**TASK OBJECTIVE**
Work through the material below and tally the lines holding "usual"; only the tally should be returned.
----
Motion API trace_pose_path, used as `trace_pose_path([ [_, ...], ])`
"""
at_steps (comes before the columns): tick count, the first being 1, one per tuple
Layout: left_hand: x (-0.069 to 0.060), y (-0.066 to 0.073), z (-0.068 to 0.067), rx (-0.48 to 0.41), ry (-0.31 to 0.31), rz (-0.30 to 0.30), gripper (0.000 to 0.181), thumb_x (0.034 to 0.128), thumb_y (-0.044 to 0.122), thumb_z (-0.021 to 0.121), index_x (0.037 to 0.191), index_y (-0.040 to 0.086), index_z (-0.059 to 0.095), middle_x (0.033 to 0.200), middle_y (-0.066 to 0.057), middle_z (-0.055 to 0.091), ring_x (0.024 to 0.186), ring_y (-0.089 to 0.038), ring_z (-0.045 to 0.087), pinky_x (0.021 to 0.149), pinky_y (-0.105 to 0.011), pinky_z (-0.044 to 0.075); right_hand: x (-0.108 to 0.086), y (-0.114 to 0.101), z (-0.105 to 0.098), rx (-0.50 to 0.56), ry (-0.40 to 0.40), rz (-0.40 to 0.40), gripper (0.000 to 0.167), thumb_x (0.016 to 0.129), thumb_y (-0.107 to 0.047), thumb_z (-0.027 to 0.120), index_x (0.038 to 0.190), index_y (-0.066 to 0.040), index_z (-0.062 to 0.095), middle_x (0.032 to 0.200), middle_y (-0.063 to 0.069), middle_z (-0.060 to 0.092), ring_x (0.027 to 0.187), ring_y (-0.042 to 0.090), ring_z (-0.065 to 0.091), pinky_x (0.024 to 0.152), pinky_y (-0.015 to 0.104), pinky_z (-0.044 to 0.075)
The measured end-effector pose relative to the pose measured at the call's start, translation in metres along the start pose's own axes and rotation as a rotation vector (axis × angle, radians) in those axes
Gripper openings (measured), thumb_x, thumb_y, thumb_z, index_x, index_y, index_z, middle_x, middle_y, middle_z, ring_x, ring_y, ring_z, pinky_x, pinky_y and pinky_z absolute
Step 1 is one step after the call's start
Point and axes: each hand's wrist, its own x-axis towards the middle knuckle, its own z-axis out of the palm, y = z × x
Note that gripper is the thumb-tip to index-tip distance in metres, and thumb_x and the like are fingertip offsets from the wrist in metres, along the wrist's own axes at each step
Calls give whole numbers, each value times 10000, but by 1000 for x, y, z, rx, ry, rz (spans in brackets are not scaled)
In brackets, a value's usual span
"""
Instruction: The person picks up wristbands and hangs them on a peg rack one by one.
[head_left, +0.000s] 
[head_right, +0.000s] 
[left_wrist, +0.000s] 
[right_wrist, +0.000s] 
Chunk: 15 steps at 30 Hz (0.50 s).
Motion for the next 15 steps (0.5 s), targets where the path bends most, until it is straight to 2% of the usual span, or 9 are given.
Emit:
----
**EXERCISE OUTPUT**
2